Besides the derivative of the mean field potential energy, only the local density and its gradient is required for each baryon.Footnote 2 This is calculated by assuming that each particle can be treated as a Gaussian wave packet [32, 36]. With such an assumption, the local interaction baryon density \(n_B(r_i)\) at location \(\mathbf{r}_i\) of the i-th particle in the computational frame is:

$$\begin{aligned} n_B(r_i) = \left( \frac{\alpha }{\pi }\right) ^{3/2}\sum _{j,\,j\ne i} B_j \exp {\left( -\alpha (\mathbf{r}_i-\mathbf{r}_j)^2\right) } \, , \end{aligned}$$
(8)

where \(\alpha =\frac{1}{2 L^2}\), with \(L=\sqrt{2}\) fm, is the effective range of the interaction. The summation runs over all baryons, \(B_j\) is the baryon charge of the j-th baryon.

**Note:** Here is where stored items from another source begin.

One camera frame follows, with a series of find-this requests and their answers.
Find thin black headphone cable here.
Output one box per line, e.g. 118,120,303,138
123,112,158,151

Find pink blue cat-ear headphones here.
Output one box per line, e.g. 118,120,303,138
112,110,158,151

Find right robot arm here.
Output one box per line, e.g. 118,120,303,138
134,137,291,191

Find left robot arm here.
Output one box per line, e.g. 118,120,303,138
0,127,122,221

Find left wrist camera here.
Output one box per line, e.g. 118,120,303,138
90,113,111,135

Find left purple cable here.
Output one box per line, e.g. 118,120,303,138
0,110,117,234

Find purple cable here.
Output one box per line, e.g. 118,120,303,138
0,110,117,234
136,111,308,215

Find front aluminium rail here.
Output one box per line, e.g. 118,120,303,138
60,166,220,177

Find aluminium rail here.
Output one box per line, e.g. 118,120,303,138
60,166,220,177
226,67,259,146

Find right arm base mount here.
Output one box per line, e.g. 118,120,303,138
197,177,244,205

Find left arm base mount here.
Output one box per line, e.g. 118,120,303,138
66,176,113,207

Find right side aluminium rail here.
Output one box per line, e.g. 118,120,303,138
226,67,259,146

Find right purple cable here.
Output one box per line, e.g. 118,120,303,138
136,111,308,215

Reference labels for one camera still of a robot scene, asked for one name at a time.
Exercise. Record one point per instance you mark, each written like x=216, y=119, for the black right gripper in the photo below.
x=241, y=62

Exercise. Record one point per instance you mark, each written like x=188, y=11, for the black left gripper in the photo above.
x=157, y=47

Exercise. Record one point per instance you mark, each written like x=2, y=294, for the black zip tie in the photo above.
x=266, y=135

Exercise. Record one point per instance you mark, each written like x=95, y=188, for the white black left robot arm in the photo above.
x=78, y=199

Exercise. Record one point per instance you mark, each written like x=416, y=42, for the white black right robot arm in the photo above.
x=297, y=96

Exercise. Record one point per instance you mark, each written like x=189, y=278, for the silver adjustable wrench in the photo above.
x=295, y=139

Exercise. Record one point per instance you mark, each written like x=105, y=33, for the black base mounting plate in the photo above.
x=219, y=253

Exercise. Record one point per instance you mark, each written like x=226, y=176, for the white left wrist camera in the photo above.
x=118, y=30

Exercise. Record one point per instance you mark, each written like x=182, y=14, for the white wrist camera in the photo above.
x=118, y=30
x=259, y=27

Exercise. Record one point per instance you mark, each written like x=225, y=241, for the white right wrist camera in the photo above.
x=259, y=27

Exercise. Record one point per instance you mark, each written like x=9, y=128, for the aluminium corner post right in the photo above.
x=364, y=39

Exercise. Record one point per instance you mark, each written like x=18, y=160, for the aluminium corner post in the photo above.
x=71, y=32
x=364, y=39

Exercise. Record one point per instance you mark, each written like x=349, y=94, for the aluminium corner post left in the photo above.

In the following, the QMD implementation will assume, for simplicity, that the mean field potential for all baryon types is the same as for the nucleons.

2.3 Equations of state

The present paper aims at estimating the role of a realistic and cosnsitent equation of state for the compression in heavy ion collisions. The two approaches to simulating heavy ion dynamics, introduced in Sects. 2.1 and 2.2, allow to incorporate the interactions via an EoS. In the following we concentrate on two EoSs, a simple ideal HRG, and a realistic Chiral Mean Field (CMF) model, which incorporates all interactions essential for a realistic description of nuclear matter, neutron stars, and hot QCD matter.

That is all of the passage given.